### [Dataset excerpt]
===

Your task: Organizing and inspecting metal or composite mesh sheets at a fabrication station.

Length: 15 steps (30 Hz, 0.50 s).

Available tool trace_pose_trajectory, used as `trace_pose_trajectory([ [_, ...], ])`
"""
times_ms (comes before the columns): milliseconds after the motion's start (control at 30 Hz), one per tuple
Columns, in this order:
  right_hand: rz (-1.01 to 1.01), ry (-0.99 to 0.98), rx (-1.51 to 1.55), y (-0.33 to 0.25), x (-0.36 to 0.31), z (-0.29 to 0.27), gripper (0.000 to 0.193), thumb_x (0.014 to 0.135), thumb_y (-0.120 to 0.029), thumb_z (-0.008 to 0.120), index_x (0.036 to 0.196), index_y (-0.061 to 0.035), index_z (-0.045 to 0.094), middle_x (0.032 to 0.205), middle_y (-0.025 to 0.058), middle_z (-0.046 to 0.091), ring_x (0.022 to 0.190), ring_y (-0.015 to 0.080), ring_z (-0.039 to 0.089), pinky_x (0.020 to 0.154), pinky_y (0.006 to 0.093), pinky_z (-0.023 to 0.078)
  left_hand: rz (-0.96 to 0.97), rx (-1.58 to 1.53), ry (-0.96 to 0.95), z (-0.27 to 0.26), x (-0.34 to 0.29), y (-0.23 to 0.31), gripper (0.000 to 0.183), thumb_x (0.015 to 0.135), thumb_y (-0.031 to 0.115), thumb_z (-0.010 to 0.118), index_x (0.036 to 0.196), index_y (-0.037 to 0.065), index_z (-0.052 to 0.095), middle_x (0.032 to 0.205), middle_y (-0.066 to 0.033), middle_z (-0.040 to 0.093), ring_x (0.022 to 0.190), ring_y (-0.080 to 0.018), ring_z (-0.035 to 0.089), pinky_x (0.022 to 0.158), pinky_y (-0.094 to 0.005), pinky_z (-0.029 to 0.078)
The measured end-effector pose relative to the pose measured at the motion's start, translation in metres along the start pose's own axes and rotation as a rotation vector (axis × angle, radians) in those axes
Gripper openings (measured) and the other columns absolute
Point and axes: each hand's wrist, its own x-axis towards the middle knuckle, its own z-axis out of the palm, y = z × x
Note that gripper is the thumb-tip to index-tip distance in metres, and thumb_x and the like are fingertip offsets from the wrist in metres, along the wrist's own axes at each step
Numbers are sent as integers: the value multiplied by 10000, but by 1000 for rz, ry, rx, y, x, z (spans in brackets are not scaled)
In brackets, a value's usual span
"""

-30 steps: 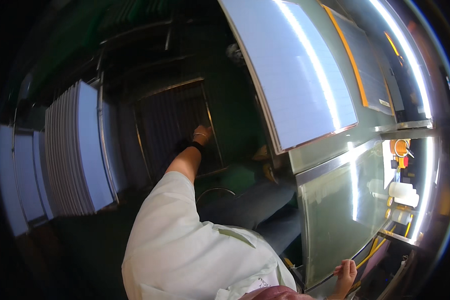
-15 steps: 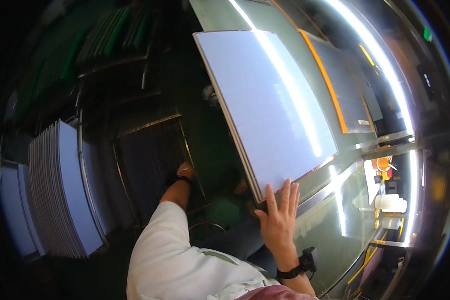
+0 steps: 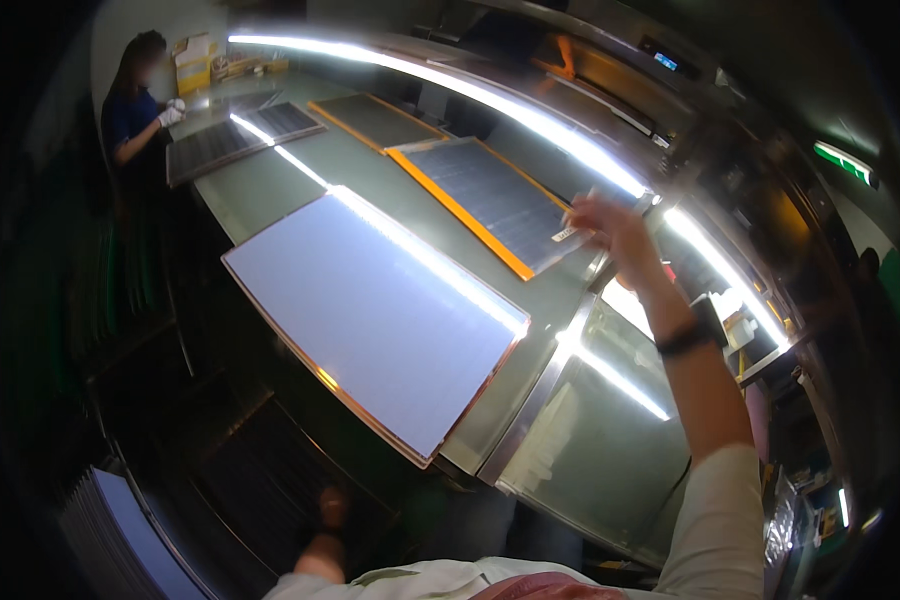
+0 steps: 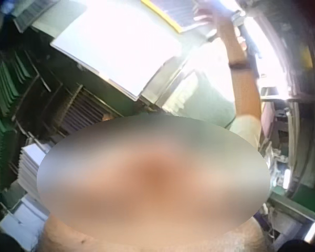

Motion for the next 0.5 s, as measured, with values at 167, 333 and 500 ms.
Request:
trace_pose_trajectory([
  [167, 86, 323, 575, 28, 109, -33, 762, 736, -509, 650, 1223, 2, 361, 1092, 179, 535, 949, 259, 544, 843, 362, 459, -125, 84, -14, 7, -81, -2, 374, 892, 298, 341, 992, 75, 624, 931, -204, 619, 825, -372, 602, 737, -464, 482],
  [333, 28, 359, 847, 31, 187, -8, 714, 750, -416, 679, 1226, -11, 335, 1198, 209, 437, 969, 311, 532, 794, 372, 481, -99, -196, 250, -52, -175, -21, 323, 867, 293, 402, 1028, 72, 572, 976, -205, 582, 872, -384, 556, 778, -430, 444],
  [500, -133, 499, 955, 33, 219, -27, 323, 814, -135, 601, 1073, 1, 464, 1024, 187, 553, 884, 316, 598, 741, 400, 547, -566, -108, -61, -27, -204, -100, 467, 851, 414, 415, 1185, 96, 490, 1121, -232, 521, 1017, -427, 483, 881, -444, 388],
])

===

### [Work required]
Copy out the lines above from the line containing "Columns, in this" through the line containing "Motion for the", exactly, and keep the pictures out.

### [Response to the exercise]
Columns, in this order:
  right_hand: rz (-1.01 to 1.01), ry (-0.99 to 0.98), rx (-1.51 to 1.55), y (-0.33 to 0.25), x (-0.36 to 0.31), z (-0.29 to 0.27), gripper (0.000 to 0.193), thumb_x (0.014 to 0.135), thumb_y (-0.120 to 0.029), thumb_z (-0.008 to 0.120), index_x (0.036 to 0.196), index_y (-0.061 to 0.035), index_z (-0.045 to 0.094), middle_x (0.032 to 0.205), middle_y (-0.025 to 0.058), middle_z (-0.046 to 0.091), ring_x (0.022 to 0.190), ring_y (-0.015 to 0.080), ring_z (-0.039 to 0.089), pinky_x (0.020 to 0.154), pinky_y (0.006 to 0.093), pinky_z (-0.023 to 0.078)
  left_hand: rz (-0.96 to 0.97), rx (-1.58 to 1.53), ry (-0.96 to 0.95), z (-0.27 to 0.26), x (-0.34 to 0.29), y (-0.23 to 0.31), gripper (0.000 to 0.183), thumb_x (0.015 to 0.135), thumb_y (-0.031 to 0.115), thumb_z (-0.010 to 0.118), index_x (0.036 to 0.196), index_y (-0.037 to 0.065), index_z (-0.052 to 0.095), middle_x (0.032 to 0.205), middle_y (-0.066 to 0.033), middle_z (-0.040 to 0.093), ring_x (0.022 to 0.190), ring_y (-0.080 to 0.018), ring_z (-0.035 to 0.089), pinky_x (0.022 to 0.158), pinky_y (-0.094 to 0.005), pinky_z (-0.029 to 0.078)
The measured end-effector pose relative to the pose measured at the motion's start, translation in metres along the start pose's own axes and rotation as a rotation vector (axis × angle, radians) in those axes
Gripper openings (measured) and the other columns absolute
Point and axes: each hand's wrist, its own x-axis towards the middle knuckle, its own z-axis out of the palm, y = z × x
Note that gripper is the thumb-tip to index-tip distance in metres, and thumb_x and the like are fingertip offsets from the wrist in metres, along the wrist's own axes at each step
Numbers are sent as integers: the value multiplied by 10000, but by 1000 for rz, ry, rx, y, x, z (spans in brackets are not scaled)
In brackets, a value's usual span
"""

-30 steps: 
-15 steps: 
+0 steps: 
+0 steps: 

Motion for the next 0.5 s, as measured, with values at 167, 333 and 500 ms.

This exercise has now been fully answered.